The careful narrative of the early chapters quickens its pace in the twentieth century, as the Serb lunacy becomes indisputable. In 1912, the Vienna-based journalist Lev Bronshtein (later better known to the world as Leon Trotsky) reported Karadzic-style ethnic cleansing for his Ukrainian paper: "The Serbs, in their national endeavour to correct data in the ethnographical statistics that are not quite favourable to them, are engaged quite simply in systematic extermination of the Muslim population." An international commission agreed with Trotsky's assessment. "Houses and whole villages reduced to ashes, unarmed and innocent populations massacred ... such were the means which were employed and are still being employed by the Serb-Montenegrin soldiery."

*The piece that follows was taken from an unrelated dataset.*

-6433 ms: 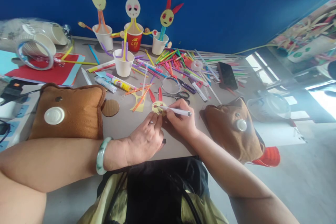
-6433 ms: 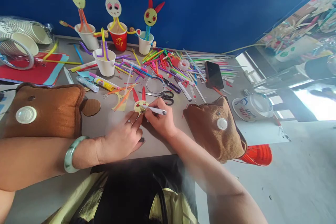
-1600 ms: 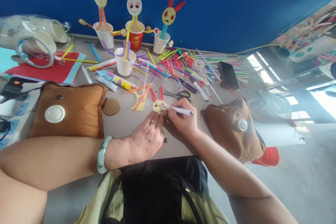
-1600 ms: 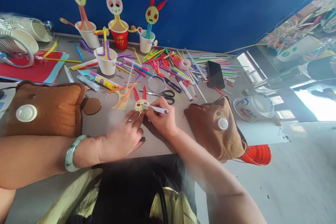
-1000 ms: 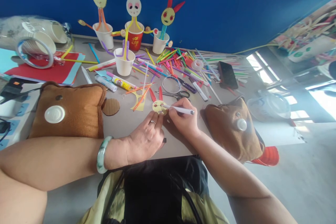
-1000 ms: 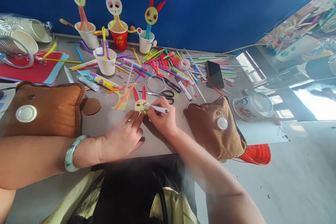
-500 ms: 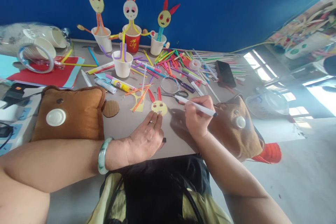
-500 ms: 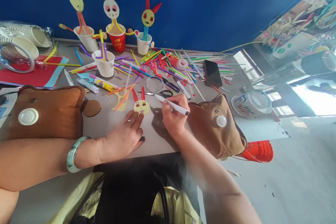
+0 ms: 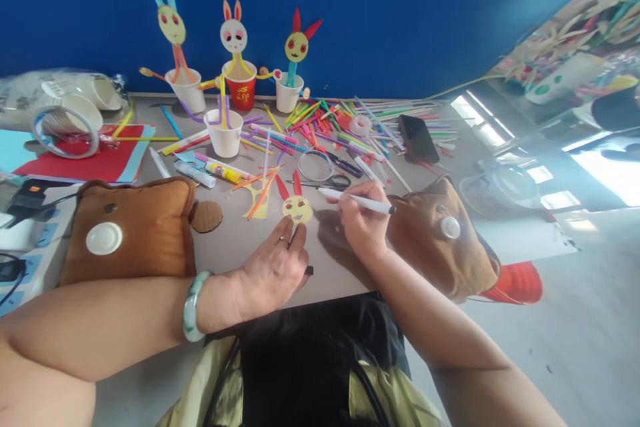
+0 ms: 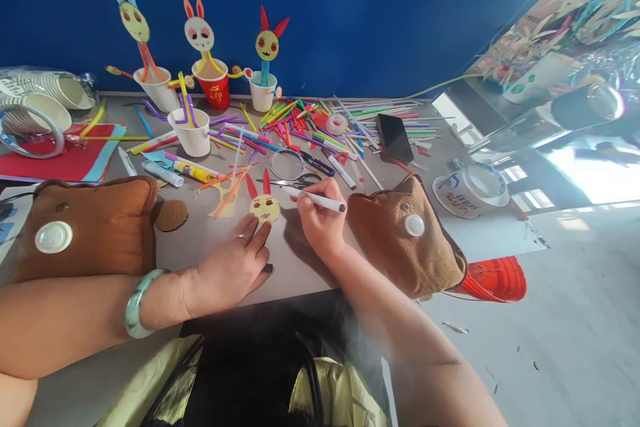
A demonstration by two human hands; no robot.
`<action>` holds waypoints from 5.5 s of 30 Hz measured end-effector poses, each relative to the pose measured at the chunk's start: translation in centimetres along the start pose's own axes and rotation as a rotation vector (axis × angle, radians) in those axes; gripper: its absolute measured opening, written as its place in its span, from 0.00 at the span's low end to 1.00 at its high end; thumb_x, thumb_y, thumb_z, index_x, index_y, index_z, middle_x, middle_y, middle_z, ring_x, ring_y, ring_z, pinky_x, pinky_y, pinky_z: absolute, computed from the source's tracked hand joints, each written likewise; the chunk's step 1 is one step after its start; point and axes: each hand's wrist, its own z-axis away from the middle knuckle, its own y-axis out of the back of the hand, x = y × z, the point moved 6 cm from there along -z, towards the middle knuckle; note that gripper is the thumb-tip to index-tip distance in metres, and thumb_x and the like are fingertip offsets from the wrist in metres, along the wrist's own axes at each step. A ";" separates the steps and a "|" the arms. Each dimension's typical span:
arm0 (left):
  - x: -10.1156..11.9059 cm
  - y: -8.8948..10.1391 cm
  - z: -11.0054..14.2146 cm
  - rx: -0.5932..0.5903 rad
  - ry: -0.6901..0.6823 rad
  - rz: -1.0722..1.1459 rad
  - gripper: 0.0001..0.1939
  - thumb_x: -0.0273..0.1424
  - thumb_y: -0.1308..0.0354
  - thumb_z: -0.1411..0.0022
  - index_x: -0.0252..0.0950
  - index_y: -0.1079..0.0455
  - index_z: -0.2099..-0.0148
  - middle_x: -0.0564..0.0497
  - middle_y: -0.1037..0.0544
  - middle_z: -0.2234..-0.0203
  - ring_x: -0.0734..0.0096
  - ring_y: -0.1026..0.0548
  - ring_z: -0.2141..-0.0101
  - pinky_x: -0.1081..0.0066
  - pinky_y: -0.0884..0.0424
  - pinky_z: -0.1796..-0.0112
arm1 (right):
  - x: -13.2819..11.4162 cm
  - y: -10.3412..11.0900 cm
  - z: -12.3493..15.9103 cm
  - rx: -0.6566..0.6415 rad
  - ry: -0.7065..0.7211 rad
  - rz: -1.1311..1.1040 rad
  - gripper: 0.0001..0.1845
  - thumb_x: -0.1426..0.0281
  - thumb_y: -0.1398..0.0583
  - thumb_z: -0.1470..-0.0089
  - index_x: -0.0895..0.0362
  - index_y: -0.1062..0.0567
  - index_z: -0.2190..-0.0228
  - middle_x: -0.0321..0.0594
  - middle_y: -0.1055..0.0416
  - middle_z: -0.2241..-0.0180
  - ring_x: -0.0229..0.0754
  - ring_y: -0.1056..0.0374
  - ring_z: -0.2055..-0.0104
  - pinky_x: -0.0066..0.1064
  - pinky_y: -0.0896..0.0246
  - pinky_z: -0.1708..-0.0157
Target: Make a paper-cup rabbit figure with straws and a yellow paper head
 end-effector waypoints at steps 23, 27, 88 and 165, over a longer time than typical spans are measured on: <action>0.0 0.2 0.0 0.040 0.014 -0.025 0.24 0.45 0.41 0.38 0.25 0.24 0.59 0.24 0.26 0.47 0.40 0.28 0.45 0.48 0.45 0.39 | 0.3 -3.1 1.0 -0.334 -0.007 0.273 0.04 0.69 0.41 0.52 0.53 0.32 0.76 0.31 0.33 0.81 0.36 0.39 0.78 0.28 0.43 0.76; 0.0 0.2 0.0 0.033 0.022 -0.021 0.24 0.45 0.42 0.37 0.25 0.24 0.58 0.26 0.26 0.47 0.42 0.28 0.45 0.49 0.44 0.39 | 0.2 -3.1 1.1 -0.343 -0.003 0.265 0.04 0.70 0.41 0.52 0.53 0.32 0.76 0.30 0.32 0.81 0.35 0.39 0.79 0.28 0.43 0.77; 0.0 0.5 -0.1 0.028 0.011 -0.035 0.23 0.44 0.44 0.35 0.25 0.23 0.59 0.25 0.26 0.48 0.43 0.27 0.45 0.49 0.42 0.40 | -0.2 -2.4 0.9 -0.253 0.043 0.285 0.05 0.72 0.41 0.55 0.53 0.33 0.78 0.29 0.33 0.82 0.35 0.39 0.80 0.27 0.43 0.78; 0.7 0.1 0.4 0.074 -0.022 -0.058 0.16 0.38 0.43 0.37 0.27 0.25 0.60 0.26 0.27 0.45 0.46 0.25 0.48 0.45 0.46 0.38 | -0.7 -0.3 0.9 -0.029 0.039 -0.059 0.07 0.71 0.39 0.49 0.53 0.34 0.75 0.26 0.36 0.84 0.37 0.32 0.82 0.30 0.34 0.79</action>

In Tito's post-war Yugoslavia, the Albanians received a better deal. But it was only a brief window of hope. The Serbian leader Slobodan Milosevic stirred up nationalist feeling in Kosovo to begin his swift rise to power a decade ago, fraudulently declaring: "Every nation has a love which eternally warms its heart. For Serbia, it is Kosovo." As a sign of that love, Albanian rights have been trampled wholesale in recent years. As Malcolm rightly notes, "arbitrary arrest and police violence have become routine". Such were the tensions in the late 1980s that many expected that Kosovo was where the Balkan wars would begin. In reality, a policy of passive resistance helped to prevent the outbreak of war. Recently, Albanian forbearance has partly snapped. Low-level armed resistance has begun, even as Serb police and army tactics become more brutal than before. Thus, Milosevic's intransigence may be about to unleash the last and bloodiest Yugoslav war of all.

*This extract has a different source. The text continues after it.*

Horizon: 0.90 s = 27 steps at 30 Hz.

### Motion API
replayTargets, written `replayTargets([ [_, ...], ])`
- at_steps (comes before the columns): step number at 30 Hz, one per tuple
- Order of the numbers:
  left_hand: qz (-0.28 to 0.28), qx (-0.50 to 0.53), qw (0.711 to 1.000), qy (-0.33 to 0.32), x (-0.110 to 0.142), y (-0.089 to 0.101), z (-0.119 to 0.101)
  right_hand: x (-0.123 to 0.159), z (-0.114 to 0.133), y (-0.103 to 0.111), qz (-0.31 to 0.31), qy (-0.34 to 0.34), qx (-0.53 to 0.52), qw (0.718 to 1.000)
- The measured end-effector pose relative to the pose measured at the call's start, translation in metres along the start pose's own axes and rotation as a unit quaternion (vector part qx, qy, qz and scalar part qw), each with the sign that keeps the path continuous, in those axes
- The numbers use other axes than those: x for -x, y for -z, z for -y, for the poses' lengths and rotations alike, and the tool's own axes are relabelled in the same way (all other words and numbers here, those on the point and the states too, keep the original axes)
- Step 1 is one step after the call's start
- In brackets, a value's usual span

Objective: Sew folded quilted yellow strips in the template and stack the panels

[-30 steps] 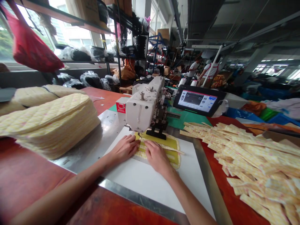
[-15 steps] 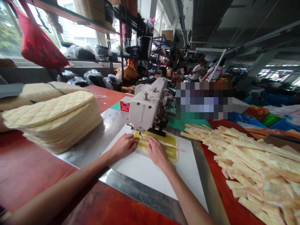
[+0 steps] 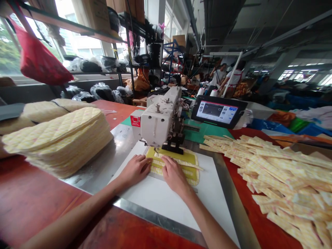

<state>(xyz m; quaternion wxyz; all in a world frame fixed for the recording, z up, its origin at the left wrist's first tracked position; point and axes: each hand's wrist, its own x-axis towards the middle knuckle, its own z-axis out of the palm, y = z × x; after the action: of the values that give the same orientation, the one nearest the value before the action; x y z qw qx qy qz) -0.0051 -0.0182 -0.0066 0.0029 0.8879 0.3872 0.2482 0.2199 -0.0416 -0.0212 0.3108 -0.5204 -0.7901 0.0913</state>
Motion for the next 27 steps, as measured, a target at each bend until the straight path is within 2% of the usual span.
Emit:
replayTargets([
  [9,0.004,0.028,1.0,0.009,-0.006,-0.005,-0.007,-0.002,-0.011,0.017,0.002,0.004,-0.018,1.0],
  [12,-0.001,0.109,0.994,0.026,-0.004,0.0,-0.005,0.0,-0.029,0.032,-0.016,0.011,0.052,0.998],
  [15,-0.026,0.243,0.963,0.11,-0.002,0.007,-0.004,0.01,-0.049,0.051,0.002,0.03,0.166,0.986],
  [17,-0.049,0.285,0.946,0.15,-0.001,0.013,-0.006,0.017,-0.056,0.061,0.02,0.046,0.232,0.971],
  [19,-0.056,0.288,0.946,0.141,0.0,0.018,-0.011,0.021,-0.057,0.068,0.029,0.062,0.272,0.96],
  [22,-0.04,0.273,0.957,0.09,0.002,0.024,-0.023,0.022,-0.049,0.069,0.028,0.076,0.287,0.955],
  [27,-0.034,0.243,0.969,0.019,0.001,0.027,-0.041,0.015,-0.024,0.052,0.002,0.088,0.201,0.976],
])
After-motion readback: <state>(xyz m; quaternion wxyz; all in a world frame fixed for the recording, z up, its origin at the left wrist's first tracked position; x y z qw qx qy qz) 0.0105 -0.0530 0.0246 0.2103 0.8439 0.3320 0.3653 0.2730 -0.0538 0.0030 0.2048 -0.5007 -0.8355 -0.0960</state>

There is a grim timeliness to Malcolm's book, which appears to have been completed before the latest upsurge of violence in recent months, but which vividly demonstrates the hopelessness of the refusal to compromise. "Not everything the Serbs have been told about the history of Kosovo is false; what is needed, however, is an ability to accept that there are other truths which they have not been told." Most importantly, none has benefited from the policies of intolerance: "Beneficiaries certainly do not include the ordinary indigenous Serbs of Kosovo, whose lives have been darkened and distorted by unnecessary political conflict; nor, obviously, the Kosovo Albanians; nor even the Serbs of Serbia proper, whose hopes of genuine democratic development have been poisoned by the constant reintroduction from above of a politics of fantasy and hatred." Hear, hear - except that nobody is listening. In Kosovo, optimism and tolerance are now in hideously short supply.